Problem to work on =
Word for word, set down every line of the entries below from the line with "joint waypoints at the" to the line with "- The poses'", including both, and no other line.

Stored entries

::::::

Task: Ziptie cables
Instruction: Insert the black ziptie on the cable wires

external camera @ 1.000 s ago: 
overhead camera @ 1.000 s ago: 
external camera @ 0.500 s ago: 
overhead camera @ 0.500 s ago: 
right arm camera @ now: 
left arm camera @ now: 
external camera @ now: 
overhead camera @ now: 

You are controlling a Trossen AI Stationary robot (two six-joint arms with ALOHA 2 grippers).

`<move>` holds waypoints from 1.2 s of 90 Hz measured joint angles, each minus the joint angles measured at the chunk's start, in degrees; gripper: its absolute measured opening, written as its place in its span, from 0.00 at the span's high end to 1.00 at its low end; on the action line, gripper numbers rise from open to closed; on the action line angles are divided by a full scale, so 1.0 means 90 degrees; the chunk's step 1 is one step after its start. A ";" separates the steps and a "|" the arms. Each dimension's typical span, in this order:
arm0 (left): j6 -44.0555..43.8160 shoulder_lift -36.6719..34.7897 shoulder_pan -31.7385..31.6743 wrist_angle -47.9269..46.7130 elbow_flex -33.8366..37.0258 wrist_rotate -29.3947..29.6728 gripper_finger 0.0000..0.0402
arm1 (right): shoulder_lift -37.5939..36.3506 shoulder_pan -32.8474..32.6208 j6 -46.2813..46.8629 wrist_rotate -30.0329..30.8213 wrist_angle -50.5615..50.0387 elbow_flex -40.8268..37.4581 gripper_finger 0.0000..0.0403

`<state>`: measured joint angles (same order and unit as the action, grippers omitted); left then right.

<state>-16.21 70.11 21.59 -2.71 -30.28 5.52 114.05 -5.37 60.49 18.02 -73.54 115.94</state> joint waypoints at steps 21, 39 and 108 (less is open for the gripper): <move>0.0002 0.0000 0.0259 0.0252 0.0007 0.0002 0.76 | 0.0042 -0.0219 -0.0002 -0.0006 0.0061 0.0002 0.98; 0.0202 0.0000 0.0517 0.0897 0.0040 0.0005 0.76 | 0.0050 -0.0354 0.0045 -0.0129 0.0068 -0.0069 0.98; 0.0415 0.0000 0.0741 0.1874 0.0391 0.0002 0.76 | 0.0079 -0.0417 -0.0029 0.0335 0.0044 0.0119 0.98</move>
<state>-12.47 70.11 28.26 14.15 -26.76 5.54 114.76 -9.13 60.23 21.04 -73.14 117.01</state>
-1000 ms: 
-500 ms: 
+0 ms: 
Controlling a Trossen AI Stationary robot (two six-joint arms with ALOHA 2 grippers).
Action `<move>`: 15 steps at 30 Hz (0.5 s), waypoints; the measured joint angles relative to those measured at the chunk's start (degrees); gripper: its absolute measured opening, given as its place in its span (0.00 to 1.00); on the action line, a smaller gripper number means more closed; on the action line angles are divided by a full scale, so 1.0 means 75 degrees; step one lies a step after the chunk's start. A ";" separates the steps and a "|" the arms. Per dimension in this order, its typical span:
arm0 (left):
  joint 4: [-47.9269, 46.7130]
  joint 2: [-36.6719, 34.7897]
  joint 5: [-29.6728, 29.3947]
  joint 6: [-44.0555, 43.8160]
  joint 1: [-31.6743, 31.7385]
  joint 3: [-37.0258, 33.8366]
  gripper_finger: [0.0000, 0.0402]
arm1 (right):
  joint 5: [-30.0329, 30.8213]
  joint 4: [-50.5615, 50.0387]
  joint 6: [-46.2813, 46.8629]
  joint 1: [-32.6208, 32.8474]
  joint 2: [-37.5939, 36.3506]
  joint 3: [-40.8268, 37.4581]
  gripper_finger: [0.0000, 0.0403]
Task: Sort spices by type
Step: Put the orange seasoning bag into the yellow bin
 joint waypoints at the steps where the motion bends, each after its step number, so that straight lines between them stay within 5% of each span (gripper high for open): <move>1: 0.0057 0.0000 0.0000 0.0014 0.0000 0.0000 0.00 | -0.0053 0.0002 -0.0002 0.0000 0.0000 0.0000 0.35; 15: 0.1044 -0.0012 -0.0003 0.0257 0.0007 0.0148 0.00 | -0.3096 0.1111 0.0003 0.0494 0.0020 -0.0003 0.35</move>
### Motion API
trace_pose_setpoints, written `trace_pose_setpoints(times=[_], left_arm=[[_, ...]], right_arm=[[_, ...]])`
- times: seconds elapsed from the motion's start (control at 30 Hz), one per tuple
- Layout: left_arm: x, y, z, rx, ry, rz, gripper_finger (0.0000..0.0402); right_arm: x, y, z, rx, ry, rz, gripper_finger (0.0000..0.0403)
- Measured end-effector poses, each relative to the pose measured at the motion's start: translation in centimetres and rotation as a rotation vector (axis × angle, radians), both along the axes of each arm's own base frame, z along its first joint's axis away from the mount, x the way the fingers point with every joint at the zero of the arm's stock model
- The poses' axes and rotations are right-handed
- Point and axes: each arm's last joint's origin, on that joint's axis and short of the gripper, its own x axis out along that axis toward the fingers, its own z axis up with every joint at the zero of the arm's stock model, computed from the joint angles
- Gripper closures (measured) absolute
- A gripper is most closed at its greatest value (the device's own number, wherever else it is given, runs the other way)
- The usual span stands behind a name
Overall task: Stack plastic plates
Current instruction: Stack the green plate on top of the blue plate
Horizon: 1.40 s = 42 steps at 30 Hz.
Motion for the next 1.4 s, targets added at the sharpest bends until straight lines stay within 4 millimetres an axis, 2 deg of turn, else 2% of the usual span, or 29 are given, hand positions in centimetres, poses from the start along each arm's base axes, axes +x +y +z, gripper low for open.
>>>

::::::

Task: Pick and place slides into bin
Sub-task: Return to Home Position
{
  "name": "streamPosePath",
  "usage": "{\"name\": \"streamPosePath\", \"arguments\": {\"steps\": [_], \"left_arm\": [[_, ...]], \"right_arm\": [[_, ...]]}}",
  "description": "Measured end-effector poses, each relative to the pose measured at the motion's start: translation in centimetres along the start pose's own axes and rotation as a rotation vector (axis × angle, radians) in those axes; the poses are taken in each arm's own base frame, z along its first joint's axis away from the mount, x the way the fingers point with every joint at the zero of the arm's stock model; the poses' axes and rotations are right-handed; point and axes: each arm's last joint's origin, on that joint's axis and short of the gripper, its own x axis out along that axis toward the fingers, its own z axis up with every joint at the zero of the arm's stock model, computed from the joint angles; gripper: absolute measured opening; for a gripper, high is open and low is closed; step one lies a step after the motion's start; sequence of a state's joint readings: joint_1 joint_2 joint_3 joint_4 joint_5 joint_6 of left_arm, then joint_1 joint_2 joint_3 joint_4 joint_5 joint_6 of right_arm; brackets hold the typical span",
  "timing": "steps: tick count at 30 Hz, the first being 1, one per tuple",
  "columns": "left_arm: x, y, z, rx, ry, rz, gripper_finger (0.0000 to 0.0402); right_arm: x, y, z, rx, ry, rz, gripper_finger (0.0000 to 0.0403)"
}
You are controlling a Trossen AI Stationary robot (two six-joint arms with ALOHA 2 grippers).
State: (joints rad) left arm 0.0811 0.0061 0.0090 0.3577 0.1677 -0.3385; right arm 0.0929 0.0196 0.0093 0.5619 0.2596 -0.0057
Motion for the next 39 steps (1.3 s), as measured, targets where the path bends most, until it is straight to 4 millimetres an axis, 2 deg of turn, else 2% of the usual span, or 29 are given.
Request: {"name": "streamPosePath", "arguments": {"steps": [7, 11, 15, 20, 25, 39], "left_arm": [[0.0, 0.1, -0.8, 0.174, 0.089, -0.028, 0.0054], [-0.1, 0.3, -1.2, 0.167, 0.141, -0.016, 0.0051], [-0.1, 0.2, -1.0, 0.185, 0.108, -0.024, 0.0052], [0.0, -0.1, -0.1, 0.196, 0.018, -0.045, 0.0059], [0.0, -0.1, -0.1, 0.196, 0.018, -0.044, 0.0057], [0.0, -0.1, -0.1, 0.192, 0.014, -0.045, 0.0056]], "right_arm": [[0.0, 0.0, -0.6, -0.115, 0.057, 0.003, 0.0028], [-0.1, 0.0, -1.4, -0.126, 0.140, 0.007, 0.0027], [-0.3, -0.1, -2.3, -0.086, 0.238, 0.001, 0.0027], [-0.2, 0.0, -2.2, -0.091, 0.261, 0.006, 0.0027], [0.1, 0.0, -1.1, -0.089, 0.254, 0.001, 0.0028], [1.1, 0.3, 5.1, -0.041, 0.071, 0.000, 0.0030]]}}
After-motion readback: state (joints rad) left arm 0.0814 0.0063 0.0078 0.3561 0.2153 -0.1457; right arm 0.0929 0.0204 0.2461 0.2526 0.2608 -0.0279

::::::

Result for this task =
 joint waypoints at the steps where the motion bends, each after its step number, so that straight lines between them stay within 5% of each span (gripper high for open): <move>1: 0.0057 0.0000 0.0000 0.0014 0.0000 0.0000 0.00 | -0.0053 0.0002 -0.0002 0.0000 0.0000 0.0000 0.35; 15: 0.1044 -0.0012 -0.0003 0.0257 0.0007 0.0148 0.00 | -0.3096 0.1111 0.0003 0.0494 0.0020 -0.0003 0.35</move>
### Motion API
trace_pose_setpoints, written `trace_pose_setpoints(times=[_], left_arm=[[_, ...]], right_arm=[[_, ...]])`
- times: seconds elapsed from the motion's start (control at 30 Hz), one per tuple
- Layout: left_arm: x, y, z, rx, ry, rz, gripper_finger (0.0000..0.0402); right_arm: x, y, z, rx, ry, rz, gripper_finger (0.0000..0.0403)
- Measured end-effector poses, each relative to the pose measured at the motion's start: translation in centimetres and rotation as a rotation vector (axis × angle, radians), both along the axes of each arm's own base frame, z along its first joint's axis away from the mount, x the way the fingers point with every joint at the zero of the arm's stock model
- The poses' axes and rotations are right-handed

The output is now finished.